D言語で作るLU分解 part2 ~PA=LU編~
前回はA = LUとなる一般的なLU分解を行いました。
プログラムも一般的な簡単なものになったかと思います。
前回のA = LUとなるLU分解では、たとえばA11=0のときには正常に計算できません。
(L21はU11で割っている。U11=A11であるのでL21はA11で割っている。)
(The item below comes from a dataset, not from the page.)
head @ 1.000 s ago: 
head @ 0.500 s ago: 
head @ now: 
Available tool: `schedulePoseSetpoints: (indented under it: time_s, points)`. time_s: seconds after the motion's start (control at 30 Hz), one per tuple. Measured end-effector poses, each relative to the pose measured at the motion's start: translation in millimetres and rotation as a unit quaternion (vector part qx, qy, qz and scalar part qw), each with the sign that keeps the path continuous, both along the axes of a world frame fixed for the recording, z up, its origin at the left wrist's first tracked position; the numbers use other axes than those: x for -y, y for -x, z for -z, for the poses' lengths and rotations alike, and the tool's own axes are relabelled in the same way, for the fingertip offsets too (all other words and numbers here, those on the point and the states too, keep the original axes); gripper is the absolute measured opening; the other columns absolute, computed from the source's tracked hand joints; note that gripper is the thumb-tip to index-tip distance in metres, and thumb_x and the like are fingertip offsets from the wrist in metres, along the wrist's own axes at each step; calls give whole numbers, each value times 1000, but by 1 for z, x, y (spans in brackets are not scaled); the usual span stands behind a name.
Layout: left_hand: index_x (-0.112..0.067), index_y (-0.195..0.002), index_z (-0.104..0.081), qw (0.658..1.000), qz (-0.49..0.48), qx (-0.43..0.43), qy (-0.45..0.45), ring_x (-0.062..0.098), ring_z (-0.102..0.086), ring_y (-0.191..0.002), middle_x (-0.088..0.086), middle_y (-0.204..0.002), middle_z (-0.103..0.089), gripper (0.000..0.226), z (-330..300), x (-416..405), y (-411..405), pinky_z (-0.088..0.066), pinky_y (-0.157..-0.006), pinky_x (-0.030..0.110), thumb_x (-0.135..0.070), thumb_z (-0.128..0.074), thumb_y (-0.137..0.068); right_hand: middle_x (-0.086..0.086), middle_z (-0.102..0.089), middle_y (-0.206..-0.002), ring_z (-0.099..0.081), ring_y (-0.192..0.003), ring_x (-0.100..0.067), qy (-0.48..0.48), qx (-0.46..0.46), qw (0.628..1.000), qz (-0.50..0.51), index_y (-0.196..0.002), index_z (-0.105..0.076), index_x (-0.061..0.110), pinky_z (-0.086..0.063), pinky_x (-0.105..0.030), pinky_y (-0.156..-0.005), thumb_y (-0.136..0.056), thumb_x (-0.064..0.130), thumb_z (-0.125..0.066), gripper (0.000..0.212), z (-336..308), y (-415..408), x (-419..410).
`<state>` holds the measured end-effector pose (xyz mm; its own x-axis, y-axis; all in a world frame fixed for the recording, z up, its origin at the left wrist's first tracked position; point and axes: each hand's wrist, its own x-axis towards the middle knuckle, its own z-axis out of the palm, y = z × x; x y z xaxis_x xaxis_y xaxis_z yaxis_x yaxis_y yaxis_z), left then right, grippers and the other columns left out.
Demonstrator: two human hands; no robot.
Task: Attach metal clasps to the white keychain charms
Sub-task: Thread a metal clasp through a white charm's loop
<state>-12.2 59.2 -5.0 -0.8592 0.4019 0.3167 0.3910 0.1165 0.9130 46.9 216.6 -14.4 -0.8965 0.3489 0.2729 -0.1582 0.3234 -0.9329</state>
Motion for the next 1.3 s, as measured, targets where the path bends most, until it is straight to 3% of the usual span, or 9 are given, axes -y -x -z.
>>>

そこで前回の予告通り、不完全ピボット選択となるPA = LU分解を説明したいと思います。
仕組みは簡単で
A = LU となる行列A,L,Uが存在するとすると、
両辺に置換行列Pを左からかけて
PA = PLU
となります。
PA = A'として
A' = PLU
となります。
つまり、Aを行について適当に置換させた行列A'のLU分解の結果はもちろんPLUとなります。
ではプログラムではどうなるでしょうか?
下は実際の似非フローチャート的なものです。
U[i][i]を生成
↓
if( U[i][i] == 0 ){
//i行とi以降の行を入れ替え
--i;
continue;
}
となります。
if文の中の行の入れ替えは行列AとPについて行うので、
A,Pがstruct Matrix!T であり、その行についての配列演算子が使えるなら
入れ替える行の番号をiとjとすると、
T[] temp = A[i];
A[i] = A[j];
A[j] = temp;
と書くだけです。
Pについても同様にかけます。
では前回のプログラムに上記を組み込んだものを載せておきます。
Matrix!(T)[] pludec(Matrix!T Mat){
int row = Mat.row;
int column = Mat.column;
//LU分解を行う
Matrix!T L = Matrix!T(row,column,0);
Matrix!T U = Matrix!T(row,column,0);
Matrix!T P = Matrix!T(row,column,0);
Matrix!T A = Matrix!T(row,column,0);
//Lの対角成分をすべて1に
for(int i=0;i<row && i<column;i++)
L[i][i] = 1;
if(Mat[0][0] == 0){
//置換を行う
for(int i=1;i<row;i++){
if(Mat[i][0] != 0){//入れ替え
for(int j=0;j<column;j++){
A[0][j] = Mat[i][j];
A[i][j] = Mat[0][j];
}
P[0][i] = 1;
P[i][0] = 1;
}else{
for(int j=0;j<column;j++)
A[i][j] = Mat[i][j];
P[i][i] = 1;
}
}
}else{
for(int i=0;i<row;i++){
P[i][i] = 1;
for(int j=0;j<column;j++)
A[i][j] = Mat[i][j];
}
}
//まずUの一列目の計算を行う
for(int j=0;j<column;j++)
U[0][j] = A[0][j];
//1行目のLについて計算を行う
for(int i=1;i<row;i++)
L[i][0] = A[i][0] / U[0][0];
//1列目(行目)以降のL,Uについて計算する
for(int i=1;i<row;i++){
//Uについて
for(int j=i;j<column;j++){
U[i][j] = A[i][j];
//ここから引いていく
for(int k=0;k<i;k++)
U[i][j] -= L[i][k]*U[k][j];
}
//0なら入れ替え
if(U[i][i] == 0){
for(int l=i+1;l<row;l++)
if(Mat[l][0] != 0){//入れ替え
T[] temp;
temp = A[i];
A[i] = A[l];
A[l] = temp;
temp = P[i];
P[i] = P[l];
P[l] = temp;
}
--i;
continue;
}
//Lについて
for(int j=i+1;j<row;j++){
L[j][i] = A[j][i];
//ここから引いていく
for(int k=0;k<i;k++)
L[j][i] -= L[j][k]*U[k][i];
//最後に割ってやる
L[j][i] /= U[i][i];
}
}
}
ただし、この方法でもまだ不完全で、もし最終行でU[i][i]が0だった場合は正常に動作しません。
その場合はさかのぼってPA=LUで計算しなおしか、PAQ=LU分解をして、こちらで再計算かどちらかになると思います。
次回は上記のどちらかについて書きたいと思います。